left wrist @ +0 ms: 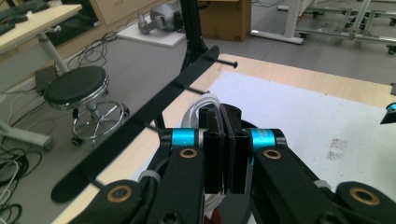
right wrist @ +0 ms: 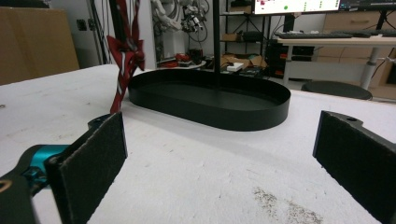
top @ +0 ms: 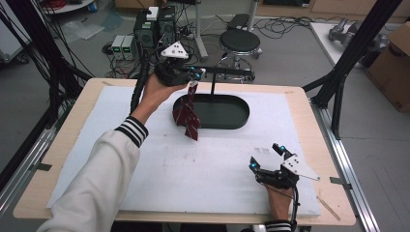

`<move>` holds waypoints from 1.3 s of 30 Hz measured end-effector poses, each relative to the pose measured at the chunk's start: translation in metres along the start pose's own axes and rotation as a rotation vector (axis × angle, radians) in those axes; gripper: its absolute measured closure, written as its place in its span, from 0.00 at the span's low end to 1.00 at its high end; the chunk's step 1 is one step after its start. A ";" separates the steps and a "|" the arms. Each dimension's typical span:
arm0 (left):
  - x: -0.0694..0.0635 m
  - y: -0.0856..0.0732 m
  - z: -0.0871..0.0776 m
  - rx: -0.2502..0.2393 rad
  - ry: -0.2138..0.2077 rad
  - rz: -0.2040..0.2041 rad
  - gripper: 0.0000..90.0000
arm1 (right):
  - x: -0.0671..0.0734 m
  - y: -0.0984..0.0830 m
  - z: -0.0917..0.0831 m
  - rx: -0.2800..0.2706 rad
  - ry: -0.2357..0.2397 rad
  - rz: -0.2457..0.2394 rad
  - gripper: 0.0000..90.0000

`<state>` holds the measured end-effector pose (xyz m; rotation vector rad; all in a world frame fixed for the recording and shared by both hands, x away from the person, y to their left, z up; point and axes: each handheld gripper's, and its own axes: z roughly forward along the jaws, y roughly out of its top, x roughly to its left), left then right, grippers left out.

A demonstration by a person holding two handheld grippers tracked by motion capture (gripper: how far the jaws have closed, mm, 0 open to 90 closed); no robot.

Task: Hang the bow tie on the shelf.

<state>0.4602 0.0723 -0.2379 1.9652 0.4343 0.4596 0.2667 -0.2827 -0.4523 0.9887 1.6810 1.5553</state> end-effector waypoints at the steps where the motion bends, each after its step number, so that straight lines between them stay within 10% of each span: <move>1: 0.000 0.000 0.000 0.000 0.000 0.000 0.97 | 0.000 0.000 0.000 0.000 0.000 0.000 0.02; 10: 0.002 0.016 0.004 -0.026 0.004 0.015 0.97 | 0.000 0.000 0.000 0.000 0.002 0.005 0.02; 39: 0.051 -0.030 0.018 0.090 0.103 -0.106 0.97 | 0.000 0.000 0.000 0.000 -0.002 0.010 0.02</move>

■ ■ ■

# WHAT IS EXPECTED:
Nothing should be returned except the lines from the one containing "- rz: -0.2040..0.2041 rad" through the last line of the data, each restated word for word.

# THE COMPLETED TASK:
  - rz: -0.2040..0.2041 rad
  - gripper: 0.0000..90.0000
arm1 (right):
  - x: -0.0671..0.0734 m
  - y: -0.0984..0.0830 m
  - z: -0.0917..0.0831 m
  - rx: -0.2800..0.2706 rad
  - ry: -0.2357..0.2397 rad
  - rz: -0.2457..0.2394 rad
  - gripper: 0.0000..90.0000

`<state>` holds the measured end-effector pose (xyz m; rotation vector rad; all in a world frame fixed for the recording and shared by both hands, x away from the person, y to their left, z up; point and axes: each handheld gripper's, and its own axes: z roughly forward along the jaws, y roughly out of its top, x roughly to its left), left then right, grippers left out.

A demonstration by a person holding two handheld grippers tracked by motion capture (gripper: how far the jaws have closed, mm, 0 open to 90 closed); no robot.

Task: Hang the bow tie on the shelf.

<state>0.4602 0.0723 -0.2379 1.9652 0.4343 0.4596 0.2667 -0.2827 -0.4523 0.9887 1.6810 1.5553</state> end-effector waypoints at the steps where the motion bends, each after its step number, so that straight lines between them stay within 10% of each span: <move>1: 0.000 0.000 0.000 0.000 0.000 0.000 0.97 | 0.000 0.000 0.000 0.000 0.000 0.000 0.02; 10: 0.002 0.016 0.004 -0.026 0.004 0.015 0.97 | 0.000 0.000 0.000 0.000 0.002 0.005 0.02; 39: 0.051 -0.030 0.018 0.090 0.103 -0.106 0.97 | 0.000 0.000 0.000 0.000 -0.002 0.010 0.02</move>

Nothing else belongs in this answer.